Вот здесь! Я выглянула в окно и посмотрела на тот самый кусок тротуара, где мы тогда стояли и разговаривали. А разговор ведь был довольно шумный, вы помните? Я даже пригрозила позвать дворника, а потом, когда этот господин все никак не мог утихомириться, вытащила из кармана нож. А вот кофейня «Трианон», совсем рядом, на углу. Именно оттуда нам принесли столик, и мы сидели и болтали довольно долго. Отчего же он сделал вид, что меня не знает? Я зажмурила глаза и попыталась как следует его вспомнить. Он как-то распадался в моей памяти – и тогдашняя встреча, и теперешняя состояла из каких-то кусочков, из обрывков. Проникновенный голос, как будто рисующий интонацией большие вопросительные знаки – Дааа? Почемууу? Узкие белые руки. Кажется, перстень. Визитка. Галстук. Туфли. Не человек, а складная картинка из лото для детей. Но я все-таки зажмурилась еще крепче и попыталась это лото сложить. В результате получился какой-то «господин Ничего Особенного». Человек без особых примет. И, наверное, без каких-нибудь интересных свойств и качеств.

Я тихонько вышла из комнаты и прошла мимо гостиной, где он сидел и разговаривал с папой. Они оба сидели в профиль и смотрели друг на друга, и поэтому не заметили меня. Я на несколько секунд задержалась.

– Огромное имение, – говорил папа. – Нет, конечно, не латифундия в полном смысле слова. Но все равно огромное. – Он показал своему собеседнику лист бумаги. Наверно, там была карта или какое-то свидетельство – мне издалека было не рассмотреть.

– Ах, это прекрасно! В наше время, когда люди, подобно муравьям, стекаются в большие города и живут буквально на головах друг у друга. Знаете ли, господин Тальницки, я живу в очень, очень хорошем доме. У меня очень, очень хорошая квартира. Возможно, не такая роскошная, как ваша…

– Это не моя. Я ее снимаю, – тут же уточнил папа.

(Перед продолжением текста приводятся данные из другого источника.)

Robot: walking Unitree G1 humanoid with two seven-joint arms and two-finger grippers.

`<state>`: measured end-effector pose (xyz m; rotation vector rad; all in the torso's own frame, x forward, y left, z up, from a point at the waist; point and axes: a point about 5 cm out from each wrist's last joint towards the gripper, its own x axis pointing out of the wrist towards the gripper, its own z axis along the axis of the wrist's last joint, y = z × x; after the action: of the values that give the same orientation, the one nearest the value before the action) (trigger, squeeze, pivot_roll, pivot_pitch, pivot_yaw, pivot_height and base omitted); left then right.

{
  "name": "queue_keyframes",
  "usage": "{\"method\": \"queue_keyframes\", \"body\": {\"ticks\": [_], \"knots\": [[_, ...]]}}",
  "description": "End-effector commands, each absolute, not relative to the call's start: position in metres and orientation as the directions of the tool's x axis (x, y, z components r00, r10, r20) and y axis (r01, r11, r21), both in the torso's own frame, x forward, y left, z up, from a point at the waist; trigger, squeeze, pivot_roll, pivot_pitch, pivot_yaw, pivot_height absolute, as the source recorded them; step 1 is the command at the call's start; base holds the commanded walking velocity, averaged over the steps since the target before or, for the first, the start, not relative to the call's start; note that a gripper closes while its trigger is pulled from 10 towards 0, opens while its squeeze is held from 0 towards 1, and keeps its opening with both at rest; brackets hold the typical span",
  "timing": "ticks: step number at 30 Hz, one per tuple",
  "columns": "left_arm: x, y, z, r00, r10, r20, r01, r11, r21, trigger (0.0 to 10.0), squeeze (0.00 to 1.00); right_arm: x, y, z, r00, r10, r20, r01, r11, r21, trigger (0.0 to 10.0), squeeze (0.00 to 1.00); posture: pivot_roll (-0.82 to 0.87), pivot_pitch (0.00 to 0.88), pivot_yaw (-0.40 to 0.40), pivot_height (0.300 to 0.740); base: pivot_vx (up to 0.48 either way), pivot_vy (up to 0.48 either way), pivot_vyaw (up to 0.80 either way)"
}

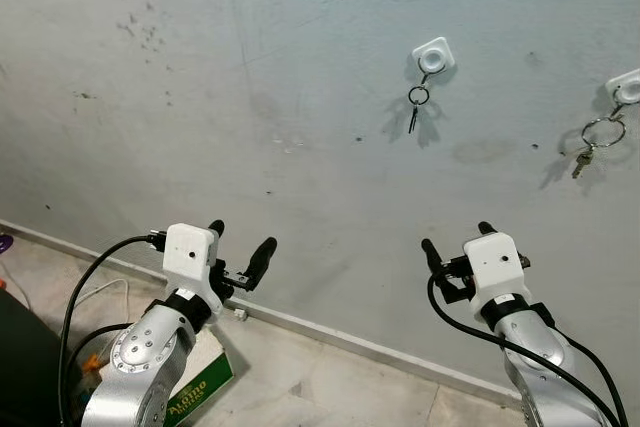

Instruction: Hang keys on a hook

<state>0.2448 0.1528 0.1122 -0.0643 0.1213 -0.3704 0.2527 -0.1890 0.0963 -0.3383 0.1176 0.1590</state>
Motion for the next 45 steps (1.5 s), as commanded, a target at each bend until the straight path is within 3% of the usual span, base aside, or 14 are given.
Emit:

– Ну да, я тоже снимаю свою квартиру, – сказал господин Ничего Особенного. – Здесь так дороги квартиры! Позволить себе иметь собственное жилье в Штефанбурге может только князь, у которого дворец в Инзеле, ну, миллионер – биржевой делец или, – усмехнулся он, – или пролетарий. Где-то там, на самой окраине. Мазаную халупу, доставшуюся ему от деда. Вот такие парадоксы, господин Тальницки. Но о чем это я? Ах, да. У меня очень хорошая квартира. Меньше вашей, но я и живу один. Но знаете ли, иногда я вдруг внезапно чувствую (я живу в третьем этаже, а дом у нас пятиэтажный), я вдруг внезапно чувствую, что подо мной в два слоя живут люди. И сверху надо мной тоже – и тоже в два слоя! Я чувствую себя как птичка в клетке в зоологическом магазине. Вы бывали в зоологическом магазине? Видели, как продают кенарей? – Папа покачал головой, а господин продолжал: – Целый шкаф, многоэтажный шкаф, и на каждом этаже клетки, клетки, клетки. А в каждой клетке сидит кенар. И вот так же мы в городе, в городских домах. И знаете что, господин Тальницки? Я посмотрел внимательно и сообразил, что соотносительно размера клетки и размера птички кенару в клетке просторнее, чем нам в наших комнатах. Меня просто обуял ужас!